Aspo (ASPO) Q3 2024 earnings summary
Event summary combining transcript, slides, and related documents.
Q3 2024 earnings summary
18 Jan, 2026Executive summary
Achieved 13% year-over-year net sales growth in Q3 2024 to EUR 146.6 million, driven by Telko's acquisitions, green investments, and organic growth, despite a soft market environment.
Major investments included Green Coasters, Green Handys, and acquisitions in Telko and Leipurin, fully compensating for the exit from Russia and supporting long-term performance.
Completed strategic exits from Russia, reallocating resources to Western markets.

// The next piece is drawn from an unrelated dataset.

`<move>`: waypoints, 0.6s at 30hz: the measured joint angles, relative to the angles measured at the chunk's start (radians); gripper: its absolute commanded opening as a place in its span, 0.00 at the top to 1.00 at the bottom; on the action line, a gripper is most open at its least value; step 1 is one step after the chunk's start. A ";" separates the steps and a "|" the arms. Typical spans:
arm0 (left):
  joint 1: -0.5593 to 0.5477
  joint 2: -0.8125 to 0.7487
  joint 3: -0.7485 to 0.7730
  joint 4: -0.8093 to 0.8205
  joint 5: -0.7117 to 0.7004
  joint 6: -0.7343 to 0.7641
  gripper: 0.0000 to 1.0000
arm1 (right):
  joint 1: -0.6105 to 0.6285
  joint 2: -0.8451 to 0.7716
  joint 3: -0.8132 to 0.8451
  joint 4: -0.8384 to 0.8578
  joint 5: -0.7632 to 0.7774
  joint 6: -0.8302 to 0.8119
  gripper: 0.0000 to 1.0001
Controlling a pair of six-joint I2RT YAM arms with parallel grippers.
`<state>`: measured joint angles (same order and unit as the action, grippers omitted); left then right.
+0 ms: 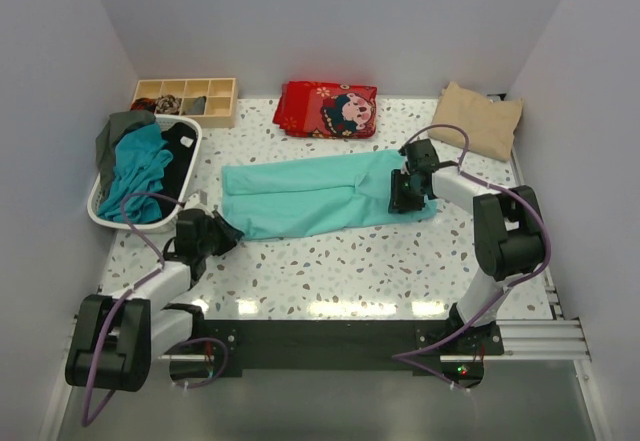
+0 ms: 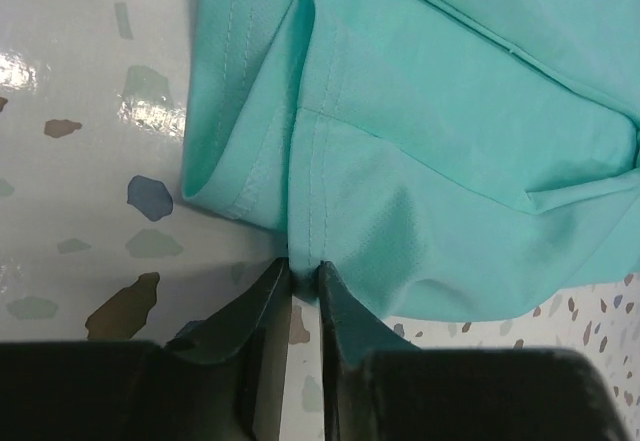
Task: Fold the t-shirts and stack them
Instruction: Fold the other side of the tshirt into a rectangle
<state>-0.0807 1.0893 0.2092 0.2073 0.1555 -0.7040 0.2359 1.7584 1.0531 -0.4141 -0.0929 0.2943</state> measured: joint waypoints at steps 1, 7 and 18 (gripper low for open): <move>0.000 0.008 0.000 0.005 -0.001 -0.003 0.92 | -0.001 0.000 0.000 0.000 0.000 0.000 0.62; 0.000 0.027 0.027 -0.029 -0.003 0.013 1.00 | -0.002 0.000 -0.002 0.003 0.002 0.000 0.62; -0.003 0.032 0.301 -0.398 -0.074 0.092 1.00 | -0.011 0.000 0.000 0.003 0.092 -0.005 0.62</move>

Sustainability targets met, with emission intensity reduced to 0.32 (target 0.33) and best-ever safety performance (accident frequency 2.2 vs. target 6).
Financial highlights
Q3 2024 net sales: EUR 146.6 million (Q3 2023: EUR 130.1 million); Q3 EBITA: EUR 8.7 million; 9M 2024 EBITA: EUR 21.1 million.
Comparable EPS from continuing operations: EUR 0.06 (Q3 2023: EUR 0.13); 9M 2024: EUR 0.24.

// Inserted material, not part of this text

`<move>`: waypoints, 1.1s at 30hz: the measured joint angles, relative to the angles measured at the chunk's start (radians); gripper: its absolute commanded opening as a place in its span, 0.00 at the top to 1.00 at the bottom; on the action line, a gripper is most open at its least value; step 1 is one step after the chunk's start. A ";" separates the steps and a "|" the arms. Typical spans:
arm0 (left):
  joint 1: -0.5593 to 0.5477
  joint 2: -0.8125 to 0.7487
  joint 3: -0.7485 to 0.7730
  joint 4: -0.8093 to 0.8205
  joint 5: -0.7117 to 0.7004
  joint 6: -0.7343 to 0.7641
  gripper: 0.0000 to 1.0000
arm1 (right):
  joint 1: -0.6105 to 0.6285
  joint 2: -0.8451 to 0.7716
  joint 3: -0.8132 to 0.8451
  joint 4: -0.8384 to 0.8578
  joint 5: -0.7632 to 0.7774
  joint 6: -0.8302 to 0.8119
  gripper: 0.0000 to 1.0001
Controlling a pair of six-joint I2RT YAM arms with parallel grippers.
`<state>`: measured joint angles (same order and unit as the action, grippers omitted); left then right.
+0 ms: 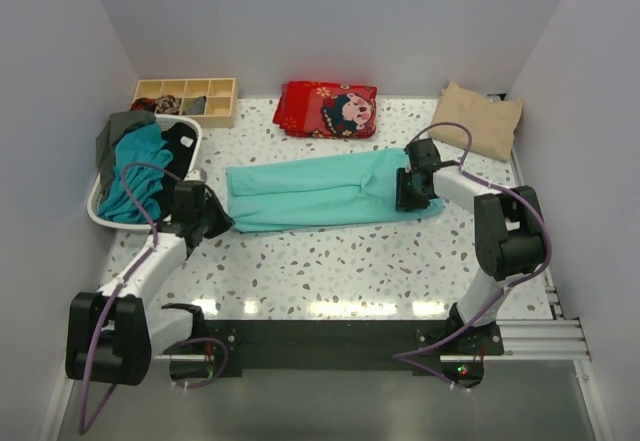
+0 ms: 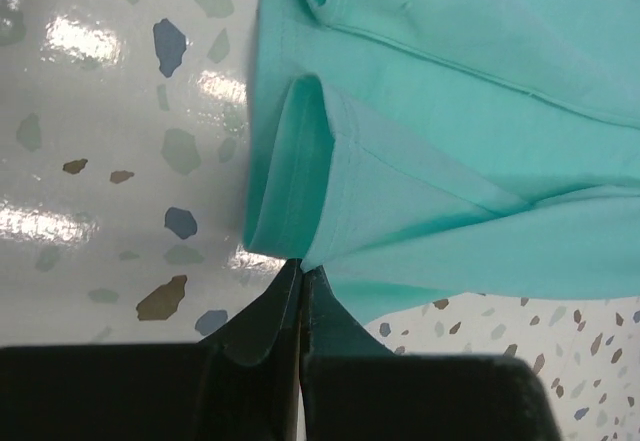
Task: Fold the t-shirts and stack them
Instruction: Fold the other side of the tshirt into a rectangle, then rotate the tshirt 90 degrees
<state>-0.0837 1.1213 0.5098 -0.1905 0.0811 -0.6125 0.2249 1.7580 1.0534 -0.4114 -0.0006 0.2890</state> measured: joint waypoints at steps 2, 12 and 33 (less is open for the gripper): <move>-0.003 0.014 0.025 -0.055 -0.015 0.007 1.00 | -0.002 0.000 0.001 0.000 0.018 -0.002 0.62; -0.070 0.128 0.074 -0.211 -0.059 0.009 0.68 | -0.003 0.000 0.002 -0.008 0.081 -0.006 0.62; -0.082 0.213 0.320 0.052 0.050 0.057 0.44 | -0.017 -0.233 -0.035 0.008 0.050 0.046 0.41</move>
<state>-0.1654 1.3342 0.8303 -0.1387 0.1307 -0.5556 0.2081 1.5246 1.0180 -0.4034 0.0494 0.3351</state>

Free cash flow in Q3 2024: EUR -17.4 million, impacted by working capital, acquisitions, and vessel investments.
Net debt at quarter-end: EUR 167.8 million; net debt/EBITDA (12 months rolling): 2.8.

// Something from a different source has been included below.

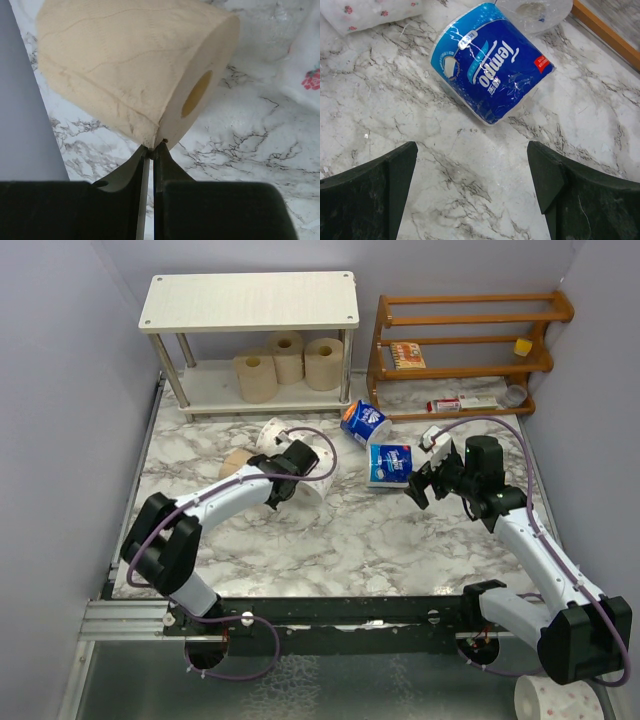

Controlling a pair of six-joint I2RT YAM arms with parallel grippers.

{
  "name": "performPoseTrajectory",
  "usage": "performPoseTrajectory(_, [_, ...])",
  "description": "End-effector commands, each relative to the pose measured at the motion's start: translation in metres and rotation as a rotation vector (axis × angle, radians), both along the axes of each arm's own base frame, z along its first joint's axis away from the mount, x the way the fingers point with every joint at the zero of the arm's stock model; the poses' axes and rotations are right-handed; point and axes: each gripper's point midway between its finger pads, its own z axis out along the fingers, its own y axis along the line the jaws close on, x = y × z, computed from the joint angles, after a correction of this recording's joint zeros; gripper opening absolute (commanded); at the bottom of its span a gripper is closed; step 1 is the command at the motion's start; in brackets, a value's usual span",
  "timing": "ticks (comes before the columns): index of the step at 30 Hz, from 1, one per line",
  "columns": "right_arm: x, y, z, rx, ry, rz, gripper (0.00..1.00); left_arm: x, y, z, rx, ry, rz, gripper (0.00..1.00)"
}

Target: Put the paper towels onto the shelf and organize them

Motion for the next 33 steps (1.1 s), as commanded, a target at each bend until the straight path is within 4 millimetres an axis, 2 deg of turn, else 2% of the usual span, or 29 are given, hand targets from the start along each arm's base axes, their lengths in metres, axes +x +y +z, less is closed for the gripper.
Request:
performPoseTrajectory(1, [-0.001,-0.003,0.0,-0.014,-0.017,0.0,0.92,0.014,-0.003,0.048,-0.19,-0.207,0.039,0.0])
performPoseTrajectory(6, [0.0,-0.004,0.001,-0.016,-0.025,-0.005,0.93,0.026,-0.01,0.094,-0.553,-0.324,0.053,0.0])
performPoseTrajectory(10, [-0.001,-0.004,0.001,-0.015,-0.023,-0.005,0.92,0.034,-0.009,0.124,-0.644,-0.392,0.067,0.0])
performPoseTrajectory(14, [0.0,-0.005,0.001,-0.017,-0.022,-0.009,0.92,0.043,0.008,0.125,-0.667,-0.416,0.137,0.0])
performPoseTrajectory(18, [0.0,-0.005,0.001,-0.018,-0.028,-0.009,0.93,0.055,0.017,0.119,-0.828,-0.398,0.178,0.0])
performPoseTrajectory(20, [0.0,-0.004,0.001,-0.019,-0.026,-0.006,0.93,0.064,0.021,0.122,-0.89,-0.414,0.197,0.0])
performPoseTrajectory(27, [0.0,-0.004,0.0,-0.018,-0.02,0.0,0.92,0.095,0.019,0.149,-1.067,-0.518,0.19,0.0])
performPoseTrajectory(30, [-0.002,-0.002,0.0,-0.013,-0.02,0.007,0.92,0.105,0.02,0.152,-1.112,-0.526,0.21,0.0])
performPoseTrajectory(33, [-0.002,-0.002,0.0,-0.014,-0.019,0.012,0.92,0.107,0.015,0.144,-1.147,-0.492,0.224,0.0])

One-off items in Q3 included a EUR 500,000 gain from real estate sales; YTD one-offs total EUR 8 million, mainly from Supramax vessel sales.
Outlook and guidance
Guidance for 2024 unchanged: comparable EBITA expected to exceed EUR 32 million (2023: EUR 27.9 million), driven by green coaster vessels, Telko acquisitions, and profit improvement actions.
Market recovery anticipated to be delayed, with limited positive impact in Q4 2024; seasonal improvement expected for ESL, especially in steel industry volumes.
Telko and Leipurin expected to benefit from recent acquisitions and ongoing synergy realization.